### YOUR INSTRUCTIONS:
Beginning with the line that contains "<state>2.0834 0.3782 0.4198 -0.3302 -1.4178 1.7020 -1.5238" in the material below, print each line exactly until the line that contains "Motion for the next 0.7" has been printed, then stop.

-=-=-=-=-

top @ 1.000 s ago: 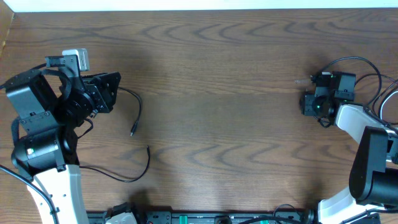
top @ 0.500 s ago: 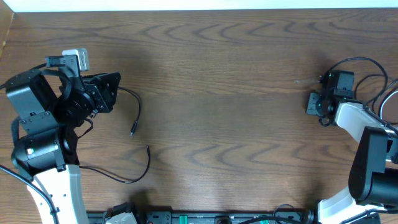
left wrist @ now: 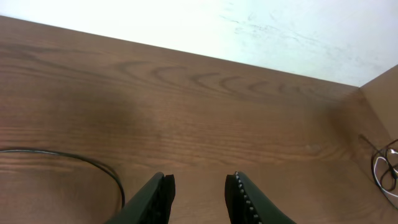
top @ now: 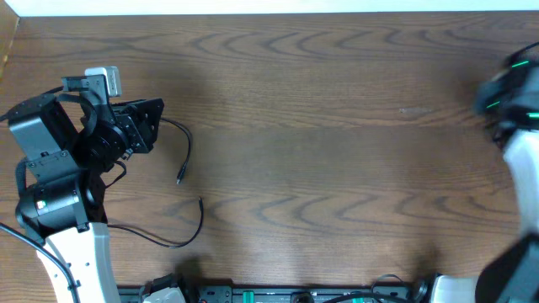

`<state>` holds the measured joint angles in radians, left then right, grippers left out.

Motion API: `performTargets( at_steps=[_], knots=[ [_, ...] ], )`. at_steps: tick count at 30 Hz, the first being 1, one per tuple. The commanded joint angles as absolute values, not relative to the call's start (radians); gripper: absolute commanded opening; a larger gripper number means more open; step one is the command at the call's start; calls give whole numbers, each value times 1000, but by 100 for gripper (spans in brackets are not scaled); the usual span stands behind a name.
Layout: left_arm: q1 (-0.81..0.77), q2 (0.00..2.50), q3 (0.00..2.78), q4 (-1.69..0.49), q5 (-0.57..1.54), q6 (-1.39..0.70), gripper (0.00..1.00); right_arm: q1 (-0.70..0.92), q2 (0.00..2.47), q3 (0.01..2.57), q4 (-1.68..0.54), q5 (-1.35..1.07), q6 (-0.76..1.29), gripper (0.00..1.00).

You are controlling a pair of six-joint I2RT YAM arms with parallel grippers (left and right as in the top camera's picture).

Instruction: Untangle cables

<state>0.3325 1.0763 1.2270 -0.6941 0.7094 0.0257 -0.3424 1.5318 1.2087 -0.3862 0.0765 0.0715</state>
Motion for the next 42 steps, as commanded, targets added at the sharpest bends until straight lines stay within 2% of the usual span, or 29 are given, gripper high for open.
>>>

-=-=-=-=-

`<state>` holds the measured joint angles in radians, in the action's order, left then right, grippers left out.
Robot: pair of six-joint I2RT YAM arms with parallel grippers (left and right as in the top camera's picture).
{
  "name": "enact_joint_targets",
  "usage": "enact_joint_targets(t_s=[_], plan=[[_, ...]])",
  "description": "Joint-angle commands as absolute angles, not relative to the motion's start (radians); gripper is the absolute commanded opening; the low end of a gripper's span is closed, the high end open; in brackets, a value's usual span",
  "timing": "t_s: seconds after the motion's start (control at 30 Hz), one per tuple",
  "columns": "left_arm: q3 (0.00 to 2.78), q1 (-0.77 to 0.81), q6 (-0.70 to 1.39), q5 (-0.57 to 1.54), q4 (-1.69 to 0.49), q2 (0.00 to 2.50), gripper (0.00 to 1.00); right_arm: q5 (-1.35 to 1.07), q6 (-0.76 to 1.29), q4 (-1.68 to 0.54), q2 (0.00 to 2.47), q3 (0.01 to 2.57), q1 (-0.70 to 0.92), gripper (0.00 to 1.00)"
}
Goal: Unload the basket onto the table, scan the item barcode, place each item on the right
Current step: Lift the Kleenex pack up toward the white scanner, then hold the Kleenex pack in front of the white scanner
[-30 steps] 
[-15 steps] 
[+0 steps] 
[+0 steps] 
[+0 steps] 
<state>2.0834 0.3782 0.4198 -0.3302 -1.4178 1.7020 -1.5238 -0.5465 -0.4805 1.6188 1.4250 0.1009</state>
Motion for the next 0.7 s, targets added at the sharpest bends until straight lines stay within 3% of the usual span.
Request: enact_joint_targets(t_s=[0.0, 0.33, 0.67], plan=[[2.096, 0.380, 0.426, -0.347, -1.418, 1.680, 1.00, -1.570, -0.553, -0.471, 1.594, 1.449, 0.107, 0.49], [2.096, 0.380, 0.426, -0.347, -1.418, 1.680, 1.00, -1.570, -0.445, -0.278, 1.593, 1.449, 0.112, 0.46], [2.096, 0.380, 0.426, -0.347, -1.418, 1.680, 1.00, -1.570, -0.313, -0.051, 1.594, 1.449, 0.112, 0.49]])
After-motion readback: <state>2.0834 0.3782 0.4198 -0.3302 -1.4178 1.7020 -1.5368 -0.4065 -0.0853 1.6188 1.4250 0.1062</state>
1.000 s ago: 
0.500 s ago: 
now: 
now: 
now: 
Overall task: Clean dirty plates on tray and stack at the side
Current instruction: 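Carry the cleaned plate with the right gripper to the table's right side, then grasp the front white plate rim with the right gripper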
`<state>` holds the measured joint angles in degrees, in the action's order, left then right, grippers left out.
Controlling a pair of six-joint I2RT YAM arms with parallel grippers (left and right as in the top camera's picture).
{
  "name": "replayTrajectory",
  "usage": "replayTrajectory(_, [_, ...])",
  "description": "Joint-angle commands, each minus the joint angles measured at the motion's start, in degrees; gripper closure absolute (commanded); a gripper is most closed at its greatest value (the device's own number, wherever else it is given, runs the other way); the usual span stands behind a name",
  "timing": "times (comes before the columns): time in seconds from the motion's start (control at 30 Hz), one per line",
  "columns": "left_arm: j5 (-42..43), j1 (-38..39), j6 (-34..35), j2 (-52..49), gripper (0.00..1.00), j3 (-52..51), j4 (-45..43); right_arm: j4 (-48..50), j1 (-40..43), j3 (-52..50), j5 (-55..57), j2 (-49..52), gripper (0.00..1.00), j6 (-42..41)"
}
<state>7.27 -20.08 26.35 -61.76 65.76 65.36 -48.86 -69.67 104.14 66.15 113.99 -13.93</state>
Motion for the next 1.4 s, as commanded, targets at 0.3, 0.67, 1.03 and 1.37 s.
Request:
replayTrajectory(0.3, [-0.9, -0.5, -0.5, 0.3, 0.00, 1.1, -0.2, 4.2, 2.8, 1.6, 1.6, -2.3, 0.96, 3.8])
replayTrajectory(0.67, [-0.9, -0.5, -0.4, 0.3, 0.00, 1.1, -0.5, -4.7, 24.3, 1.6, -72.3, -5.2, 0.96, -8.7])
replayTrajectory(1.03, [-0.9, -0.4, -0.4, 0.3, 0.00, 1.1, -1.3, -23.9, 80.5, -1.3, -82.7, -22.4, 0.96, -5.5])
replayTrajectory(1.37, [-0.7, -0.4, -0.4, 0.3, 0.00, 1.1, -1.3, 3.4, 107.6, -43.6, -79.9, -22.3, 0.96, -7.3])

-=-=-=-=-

### REPLY TO THE TASK:
<state>2.0834 0.3782 0.4198 -0.3302 -1.4178 1.7020 -1.5238 -0.5465 -0.4805 1.6188 1.4250 0.1009</state>
Motion for the next 0.7 s, targets added at the sharpest bends until straight lines stay within 3% of the usual span.

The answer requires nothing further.